If you’re unsure what steps to take in order to continue legally trading once becoming insolvent, you should speak to a professional insolvency advisor. They will be able to recommend which insolvency procedure is best for your company’s financial situation.

If formal insolvency procedures fail and the business cannot be sold or saved, the final option is liquidation. If a company is going through the liquidation process, it cannot continue to trade. There are two types of liquidation that can occur when a company is insolvent: voluntary or compulsory liquidation.

Creditors’ voluntary liquidation occurs when the company directors and creditors agree that the best way forward is to close down the company. Assets are sold in order to pay the company’s creditors, and the business is struck from the Companies House register.

Compulsory liquidation occurs when the company’s creditors act to have the business closed down against the wishes of the directors. This is usually only a last resort, and the creditors force the closure of the business in order to recoup the money owed to them.

During the liquidation process, the liquidator will assess and report on the actions of the company directors. This includes reporting on any actions that led to the company becoming insolvent, and any illegal, fraudulent or wrongful trading that took place before or during insolvency.

Once the company has been liquidated, the company directors can face legal action if they are deemed to have been trading illegally while the company was insolvent. This can lead to convictions, disqualification and other penalties under the terms of the Insolvency Act 1986. However, if you have acted above board and have not traded illegally while insolvent, it’s unlikely you will be found of any wrongdoing if the company is liquidated. 

How Do You Know If You Are Trading Insolvent?

It’s important to understand when your company might find itself in a position where it is trading while insolvent or is likely to become insolvent soon. If your company can no longer pay its debts as and when they arise, you are in a state of insolvency, but there are other signs to watch out for too, including:

  • Creditors chasing you for payment
  • You are unable to pay wages, pension contributions, etc.
  • You are unable to pay taxes
  • You fail the cash flow or balance sheet tests

Insolvency can be caused by any number of different factors, many of which may be out of your direct control. The best way to stay solvent is to plan for solvency. Don’t wait until the business has become insolvent or is trading while insolvent to act, because it’s much more difficult to return to a state of solvency after this.

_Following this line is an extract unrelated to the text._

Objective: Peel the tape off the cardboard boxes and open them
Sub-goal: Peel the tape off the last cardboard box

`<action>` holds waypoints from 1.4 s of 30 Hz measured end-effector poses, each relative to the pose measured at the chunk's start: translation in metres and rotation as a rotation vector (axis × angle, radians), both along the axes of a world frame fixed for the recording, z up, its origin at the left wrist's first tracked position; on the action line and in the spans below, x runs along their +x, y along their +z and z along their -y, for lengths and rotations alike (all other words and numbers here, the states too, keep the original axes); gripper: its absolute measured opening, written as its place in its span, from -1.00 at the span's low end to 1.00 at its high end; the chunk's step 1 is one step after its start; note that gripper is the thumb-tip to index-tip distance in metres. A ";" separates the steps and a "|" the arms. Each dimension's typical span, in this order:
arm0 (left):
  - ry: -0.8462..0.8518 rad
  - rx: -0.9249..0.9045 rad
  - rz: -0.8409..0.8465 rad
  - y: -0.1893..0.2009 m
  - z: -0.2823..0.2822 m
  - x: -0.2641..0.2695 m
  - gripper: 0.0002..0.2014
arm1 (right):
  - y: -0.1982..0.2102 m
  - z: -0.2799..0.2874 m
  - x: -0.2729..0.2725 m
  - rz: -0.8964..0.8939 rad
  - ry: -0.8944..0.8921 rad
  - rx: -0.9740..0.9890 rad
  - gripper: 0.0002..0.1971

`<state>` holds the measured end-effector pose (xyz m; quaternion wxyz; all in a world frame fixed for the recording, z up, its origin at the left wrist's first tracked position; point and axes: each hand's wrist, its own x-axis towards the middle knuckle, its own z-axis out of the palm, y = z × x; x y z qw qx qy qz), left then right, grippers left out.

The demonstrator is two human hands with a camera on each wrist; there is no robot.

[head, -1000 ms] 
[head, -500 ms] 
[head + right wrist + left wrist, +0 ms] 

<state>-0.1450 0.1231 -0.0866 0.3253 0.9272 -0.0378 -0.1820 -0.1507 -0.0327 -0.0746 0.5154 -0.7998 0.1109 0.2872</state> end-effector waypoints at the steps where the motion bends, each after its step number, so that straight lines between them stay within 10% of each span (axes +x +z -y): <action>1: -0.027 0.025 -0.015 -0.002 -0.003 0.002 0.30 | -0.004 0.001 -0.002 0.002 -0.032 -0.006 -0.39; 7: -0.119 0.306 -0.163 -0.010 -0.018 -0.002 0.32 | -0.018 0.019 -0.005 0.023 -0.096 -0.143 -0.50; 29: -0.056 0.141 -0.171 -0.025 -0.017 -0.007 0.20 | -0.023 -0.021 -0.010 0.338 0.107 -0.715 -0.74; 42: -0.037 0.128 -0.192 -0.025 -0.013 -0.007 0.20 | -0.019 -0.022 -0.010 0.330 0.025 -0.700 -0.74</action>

Insolvency practitioners offer solvency planning and provide advice for directors that can help you to remain solvent. Long-term business planning, as opposed to short-term action plans, is essential if you want to remain competitive and profitable long into the future.

Contact Irwin Insolvency for More Information on Insolvent Trading

Irwin Insolvency has over 25 years’ experience providing expert advice to struggling businesses and companies. Our team of insolvency practitioners has the experience and knowledge to help you tackle insolvency.

If you need to know more about trading while insolvent or wrongful trading and the Insolvency Act, contact Irwin Insolvency for more information.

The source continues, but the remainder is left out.